This style of thinking seems illogical to me. It has already clearly resulted in a sort of evaporative cooling in OpenAI. At a high level, is it possible you have the opposite of a wishful thinking bias you claim OpenAI researchers have? I won’t go into too much detail about why this post doesn’t make sense to me. as others already have. But broadly speaking:
I doubt rationality gives you too much of an advantage in capabilities research, and believing this when on a site full of rationalists seems a little pretentious almost.
I also have no idea how any alignment research so far has helped capabilities in any way. I don’t even know how RLHF has helped capabilities. If anything, it’s well documented that RLHF diminishes capabilities (base models can for example play chess very well). The vast majority of alignment research, especially research before LLMs, isn’t even useful to alignment (a lot of it seems far too ungrounded).
There was never a real shot of solving alignment until LLMs became realized either. The world has changed and it seems like foom priors are wrong, but most here haven’t updated. It increasingly seems like we’ll get strong precursor models so we will have ample time to engineer solutions and it won’t be like trying to build a working rocket on the first try. (The reasons being we are rapidly approaching the limits of energy constraints and transistor density without really being close to fooming). This mental model is still popular when reality seems to diverge.

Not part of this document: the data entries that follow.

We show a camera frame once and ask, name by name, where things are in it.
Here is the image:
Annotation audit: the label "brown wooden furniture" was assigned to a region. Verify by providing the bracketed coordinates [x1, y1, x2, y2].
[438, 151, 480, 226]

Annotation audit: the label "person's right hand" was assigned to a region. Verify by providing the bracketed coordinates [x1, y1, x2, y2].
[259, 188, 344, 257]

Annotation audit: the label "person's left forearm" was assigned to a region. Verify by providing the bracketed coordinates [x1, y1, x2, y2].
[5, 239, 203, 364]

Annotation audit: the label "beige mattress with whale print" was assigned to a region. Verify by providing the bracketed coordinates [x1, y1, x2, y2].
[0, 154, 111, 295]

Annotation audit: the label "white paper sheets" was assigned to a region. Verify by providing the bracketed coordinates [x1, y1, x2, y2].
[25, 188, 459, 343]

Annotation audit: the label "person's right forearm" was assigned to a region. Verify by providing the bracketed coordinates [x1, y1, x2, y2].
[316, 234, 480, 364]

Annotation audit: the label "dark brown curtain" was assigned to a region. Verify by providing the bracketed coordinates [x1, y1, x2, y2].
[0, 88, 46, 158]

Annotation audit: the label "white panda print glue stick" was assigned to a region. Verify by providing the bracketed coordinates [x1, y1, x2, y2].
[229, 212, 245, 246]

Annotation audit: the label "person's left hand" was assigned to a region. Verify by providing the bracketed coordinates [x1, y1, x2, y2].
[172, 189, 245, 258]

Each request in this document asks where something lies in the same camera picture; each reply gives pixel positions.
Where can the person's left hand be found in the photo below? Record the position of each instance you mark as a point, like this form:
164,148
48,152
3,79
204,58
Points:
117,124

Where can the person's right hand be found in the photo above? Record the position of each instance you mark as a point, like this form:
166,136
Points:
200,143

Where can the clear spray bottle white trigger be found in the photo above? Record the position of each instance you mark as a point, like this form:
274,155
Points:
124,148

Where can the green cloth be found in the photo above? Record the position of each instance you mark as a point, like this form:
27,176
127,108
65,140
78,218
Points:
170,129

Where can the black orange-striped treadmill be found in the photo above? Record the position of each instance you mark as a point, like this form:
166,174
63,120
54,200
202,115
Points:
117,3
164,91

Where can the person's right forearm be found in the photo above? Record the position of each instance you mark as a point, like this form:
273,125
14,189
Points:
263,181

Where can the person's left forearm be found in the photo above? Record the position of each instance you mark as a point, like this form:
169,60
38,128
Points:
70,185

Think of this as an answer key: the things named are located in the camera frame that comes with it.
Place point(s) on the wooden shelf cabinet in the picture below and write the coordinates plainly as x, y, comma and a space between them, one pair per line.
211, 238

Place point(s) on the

Well I actually have a hunch to why, many holding on to the above priors don’t want to let them go because that means this problem they have dedicated a lot of mental space to will seem more feasible to solve.
If it’s instead a boring engineering problem, this stops being a quest to save the world or an all consuming issue. Incremental alignment work might solve it, so in order to preserve the difficulty of the issue, it will cause extinction for some far-fetched reason. Building precursor models then bootstrapping alignment might solve it, so this “foom” is invented and held on to (for a lot of highly speculative assumptions), because that would stop it from being a boring engineering problem that requires lots of effort and instead something a lone genius will have to solve. The question that maybe energy constraints will limit AI progress from here on out was met with a maybe response, but the number of upvotes make me think most readers just filed it as an unconditional “no, it won’t” in their minds.

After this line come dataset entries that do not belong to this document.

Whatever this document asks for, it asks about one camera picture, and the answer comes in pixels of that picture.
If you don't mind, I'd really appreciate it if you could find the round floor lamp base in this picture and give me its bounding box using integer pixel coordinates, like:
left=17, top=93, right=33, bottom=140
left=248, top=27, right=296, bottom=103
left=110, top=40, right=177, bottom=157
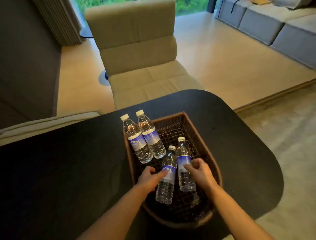
left=98, top=69, right=111, bottom=87

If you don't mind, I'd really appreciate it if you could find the black oval table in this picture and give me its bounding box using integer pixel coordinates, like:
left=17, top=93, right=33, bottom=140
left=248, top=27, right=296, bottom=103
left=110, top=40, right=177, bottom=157
left=0, top=89, right=284, bottom=240

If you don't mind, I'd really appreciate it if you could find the clear plastic water bottle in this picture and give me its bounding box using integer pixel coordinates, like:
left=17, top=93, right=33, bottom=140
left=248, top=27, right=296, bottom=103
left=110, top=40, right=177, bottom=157
left=176, top=137, right=196, bottom=192
left=120, top=114, right=153, bottom=164
left=155, top=145, right=178, bottom=205
left=135, top=110, right=166, bottom=159

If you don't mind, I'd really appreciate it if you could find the person's right hand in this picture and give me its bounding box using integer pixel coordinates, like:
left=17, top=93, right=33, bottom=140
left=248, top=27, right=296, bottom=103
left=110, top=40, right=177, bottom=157
left=183, top=158, right=220, bottom=190

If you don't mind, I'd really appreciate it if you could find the beige upholstered chair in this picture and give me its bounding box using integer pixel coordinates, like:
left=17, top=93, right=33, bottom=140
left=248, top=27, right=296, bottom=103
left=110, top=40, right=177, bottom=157
left=0, top=111, right=101, bottom=147
left=84, top=0, right=205, bottom=111

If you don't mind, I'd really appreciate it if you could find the person's left forearm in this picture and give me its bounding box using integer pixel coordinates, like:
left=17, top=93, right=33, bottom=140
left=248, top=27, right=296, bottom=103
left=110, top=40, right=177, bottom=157
left=78, top=183, right=150, bottom=240

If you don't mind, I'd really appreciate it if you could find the person's right forearm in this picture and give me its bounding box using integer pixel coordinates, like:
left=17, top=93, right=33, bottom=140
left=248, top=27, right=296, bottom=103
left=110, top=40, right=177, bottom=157
left=207, top=183, right=276, bottom=240

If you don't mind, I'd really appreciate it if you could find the brown wicker basket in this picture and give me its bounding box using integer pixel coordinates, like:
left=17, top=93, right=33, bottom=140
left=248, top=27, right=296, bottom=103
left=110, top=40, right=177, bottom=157
left=123, top=111, right=223, bottom=229

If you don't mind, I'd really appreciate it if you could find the grey pleated curtain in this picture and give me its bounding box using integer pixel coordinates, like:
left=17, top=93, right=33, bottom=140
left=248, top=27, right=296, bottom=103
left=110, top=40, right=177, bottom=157
left=33, top=0, right=85, bottom=46

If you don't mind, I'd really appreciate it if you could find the person's left hand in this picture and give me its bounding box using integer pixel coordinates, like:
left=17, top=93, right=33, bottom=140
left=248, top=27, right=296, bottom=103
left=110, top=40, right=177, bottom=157
left=136, top=166, right=168, bottom=194

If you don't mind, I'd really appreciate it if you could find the grey modular sofa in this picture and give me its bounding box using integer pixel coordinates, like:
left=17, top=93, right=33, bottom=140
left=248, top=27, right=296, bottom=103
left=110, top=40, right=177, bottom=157
left=214, top=0, right=316, bottom=70

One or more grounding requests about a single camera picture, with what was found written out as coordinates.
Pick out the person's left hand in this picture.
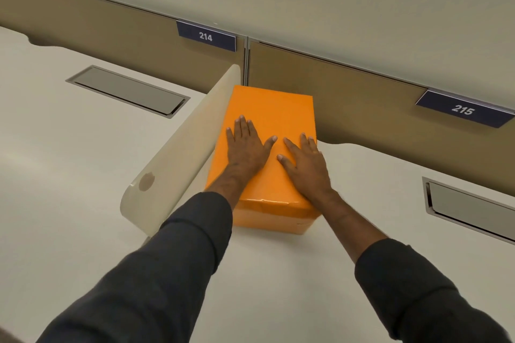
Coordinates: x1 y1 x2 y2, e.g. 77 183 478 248
225 115 278 182

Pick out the person's left forearm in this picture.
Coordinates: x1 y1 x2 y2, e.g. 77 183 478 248
35 172 260 343

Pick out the cream desk divider panel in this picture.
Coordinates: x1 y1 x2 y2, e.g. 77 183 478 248
120 63 242 237

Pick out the orange box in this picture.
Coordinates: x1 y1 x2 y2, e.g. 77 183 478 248
204 85 322 236

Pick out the person's right forearm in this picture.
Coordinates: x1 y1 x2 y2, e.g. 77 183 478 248
300 189 512 343

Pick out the beige partition panel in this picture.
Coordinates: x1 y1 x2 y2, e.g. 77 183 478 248
246 38 515 185
0 0 247 95

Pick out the blue number sign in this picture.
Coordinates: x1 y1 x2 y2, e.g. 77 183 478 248
176 20 237 53
415 89 515 129

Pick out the metal desk cable hatch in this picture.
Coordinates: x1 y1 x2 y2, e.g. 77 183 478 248
421 176 515 246
65 65 191 119

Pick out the person's right hand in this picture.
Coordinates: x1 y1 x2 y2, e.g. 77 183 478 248
277 133 335 199

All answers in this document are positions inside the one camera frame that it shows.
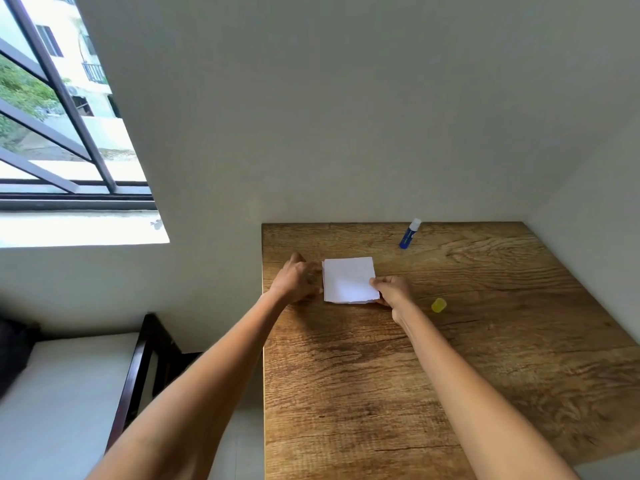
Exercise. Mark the person's left hand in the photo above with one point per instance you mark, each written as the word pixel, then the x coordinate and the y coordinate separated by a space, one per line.
pixel 295 282

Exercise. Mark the person's right hand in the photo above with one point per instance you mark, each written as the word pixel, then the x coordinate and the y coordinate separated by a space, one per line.
pixel 397 292

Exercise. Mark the person's left fingers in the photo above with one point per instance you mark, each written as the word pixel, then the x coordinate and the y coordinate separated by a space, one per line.
pixel 312 277

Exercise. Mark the person's right thumb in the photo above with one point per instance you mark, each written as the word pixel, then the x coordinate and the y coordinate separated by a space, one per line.
pixel 379 281

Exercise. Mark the white paper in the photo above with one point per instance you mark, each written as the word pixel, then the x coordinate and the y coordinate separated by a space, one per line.
pixel 349 279

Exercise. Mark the person's left forearm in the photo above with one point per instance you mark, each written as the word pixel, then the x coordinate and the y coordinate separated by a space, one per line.
pixel 200 389

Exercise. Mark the person's right forearm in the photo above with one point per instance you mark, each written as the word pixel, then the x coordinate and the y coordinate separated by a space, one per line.
pixel 465 394

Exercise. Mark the blue glue stick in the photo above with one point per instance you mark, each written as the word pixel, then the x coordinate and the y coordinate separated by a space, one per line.
pixel 409 234

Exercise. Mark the yellow glue stick cap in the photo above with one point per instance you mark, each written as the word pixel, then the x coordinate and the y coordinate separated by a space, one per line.
pixel 439 305

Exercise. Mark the wooden table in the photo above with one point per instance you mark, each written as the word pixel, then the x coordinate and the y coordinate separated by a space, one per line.
pixel 440 354

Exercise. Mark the white mattress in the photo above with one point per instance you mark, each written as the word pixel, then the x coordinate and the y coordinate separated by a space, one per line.
pixel 55 399

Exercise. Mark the window with black metal bars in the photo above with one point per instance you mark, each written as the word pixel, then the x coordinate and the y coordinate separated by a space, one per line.
pixel 55 109

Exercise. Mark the dark wooden bed frame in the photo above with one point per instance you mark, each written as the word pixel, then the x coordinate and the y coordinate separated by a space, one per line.
pixel 142 374

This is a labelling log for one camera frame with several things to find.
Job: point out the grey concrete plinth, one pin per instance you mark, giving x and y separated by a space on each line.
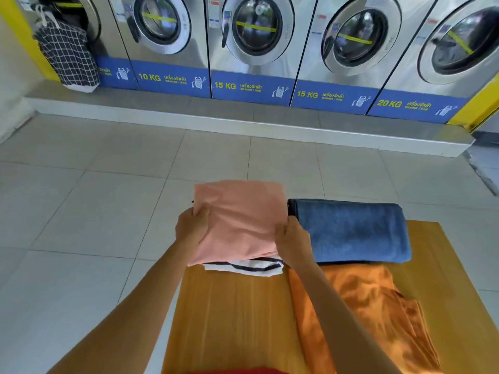
249 118

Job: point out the red garment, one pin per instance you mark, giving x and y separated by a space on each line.
245 371

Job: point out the orange garment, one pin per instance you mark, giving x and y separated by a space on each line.
362 315

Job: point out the folded blue towel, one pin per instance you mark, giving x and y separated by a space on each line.
353 230

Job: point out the person's left forearm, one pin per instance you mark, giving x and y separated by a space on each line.
128 311

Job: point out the person's left thumb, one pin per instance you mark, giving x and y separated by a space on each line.
204 215

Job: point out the checked black laundry bag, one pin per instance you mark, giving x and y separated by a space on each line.
68 54

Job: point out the person's left hand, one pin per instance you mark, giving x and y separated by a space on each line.
189 227

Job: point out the yellow pillar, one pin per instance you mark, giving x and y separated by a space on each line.
23 34
479 105

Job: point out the wooden table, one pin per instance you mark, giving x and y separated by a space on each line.
234 319

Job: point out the pink garment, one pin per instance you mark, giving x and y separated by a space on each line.
239 220

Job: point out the silver front-load washing machine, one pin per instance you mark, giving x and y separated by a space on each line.
91 38
165 38
440 70
253 46
351 54

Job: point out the person's right hand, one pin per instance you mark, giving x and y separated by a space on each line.
291 241

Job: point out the person's right thumb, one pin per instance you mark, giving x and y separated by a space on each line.
281 231

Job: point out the person's right forearm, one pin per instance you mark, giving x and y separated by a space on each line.
338 323

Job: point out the white garment with dark stripes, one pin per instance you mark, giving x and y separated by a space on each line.
249 266

There is a good reason to think like this—if boring engineering really does solve the issue, then this community is better off assuming it won’t. In that scenario, boring engineering work is being done by the tech industry anyways, so no need to help there. But I hope if people adopt the mindset of assuming the worst case scenario to have the highest expected effects of research, they realize the assumption they are making is an assumption, and not let the mental effects consume them.
This style of thinking seems illogical to me. It has already clearly resulted in a sort of evaporative cooling in OpenAI.
I don’t think what’s happening at OpenAI is “evaporative cooling as a result of people being too risk-averse to do alignment work that’s adjacent to capabilities”. I would describe it more as “purging anyone who tries to provide oversight”. I don’t think the people who are leaving OpenAI who are safety conscious are doing it because of concerns like the OP, they are doing it because they are being marginalized and the organization is acting somewhat obviously reckless.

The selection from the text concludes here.